- Work instructions: From the entries that follow, copy each line containing the word "black".

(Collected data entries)
- - -

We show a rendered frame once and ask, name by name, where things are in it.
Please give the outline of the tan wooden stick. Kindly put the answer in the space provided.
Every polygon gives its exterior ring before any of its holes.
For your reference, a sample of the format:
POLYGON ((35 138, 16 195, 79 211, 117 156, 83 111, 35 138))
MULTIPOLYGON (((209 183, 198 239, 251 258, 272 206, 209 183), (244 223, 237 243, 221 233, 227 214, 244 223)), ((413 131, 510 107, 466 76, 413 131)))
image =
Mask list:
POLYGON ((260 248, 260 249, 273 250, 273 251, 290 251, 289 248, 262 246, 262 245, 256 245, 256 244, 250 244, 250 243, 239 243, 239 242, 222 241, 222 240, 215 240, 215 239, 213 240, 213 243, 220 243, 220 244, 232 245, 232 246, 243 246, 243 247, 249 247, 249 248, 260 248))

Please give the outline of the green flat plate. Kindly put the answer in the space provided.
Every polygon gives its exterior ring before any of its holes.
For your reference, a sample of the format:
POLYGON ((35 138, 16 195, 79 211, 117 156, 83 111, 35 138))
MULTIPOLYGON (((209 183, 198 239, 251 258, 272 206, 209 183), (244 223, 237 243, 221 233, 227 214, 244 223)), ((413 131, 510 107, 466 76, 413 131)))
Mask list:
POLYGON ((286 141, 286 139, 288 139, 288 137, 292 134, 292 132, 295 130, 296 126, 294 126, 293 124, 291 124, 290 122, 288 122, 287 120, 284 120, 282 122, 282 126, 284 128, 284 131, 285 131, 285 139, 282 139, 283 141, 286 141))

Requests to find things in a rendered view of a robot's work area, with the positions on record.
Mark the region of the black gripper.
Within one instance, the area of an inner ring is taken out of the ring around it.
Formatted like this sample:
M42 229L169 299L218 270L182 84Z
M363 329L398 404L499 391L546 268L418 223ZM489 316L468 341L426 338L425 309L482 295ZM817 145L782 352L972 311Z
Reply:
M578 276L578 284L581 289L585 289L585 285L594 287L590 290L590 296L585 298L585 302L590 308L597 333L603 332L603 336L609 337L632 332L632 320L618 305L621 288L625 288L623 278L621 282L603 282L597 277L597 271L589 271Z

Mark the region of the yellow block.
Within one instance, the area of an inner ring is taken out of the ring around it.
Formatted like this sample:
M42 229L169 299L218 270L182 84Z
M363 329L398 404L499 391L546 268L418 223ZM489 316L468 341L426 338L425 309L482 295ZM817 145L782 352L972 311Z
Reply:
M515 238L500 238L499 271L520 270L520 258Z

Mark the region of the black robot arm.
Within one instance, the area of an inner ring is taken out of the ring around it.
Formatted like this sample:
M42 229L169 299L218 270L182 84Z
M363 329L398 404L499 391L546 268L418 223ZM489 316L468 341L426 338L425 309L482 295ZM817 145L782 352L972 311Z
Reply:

- - -

- Answer to this exercise:
Mark the region of the black gripper.
Mark the region of the black robot arm.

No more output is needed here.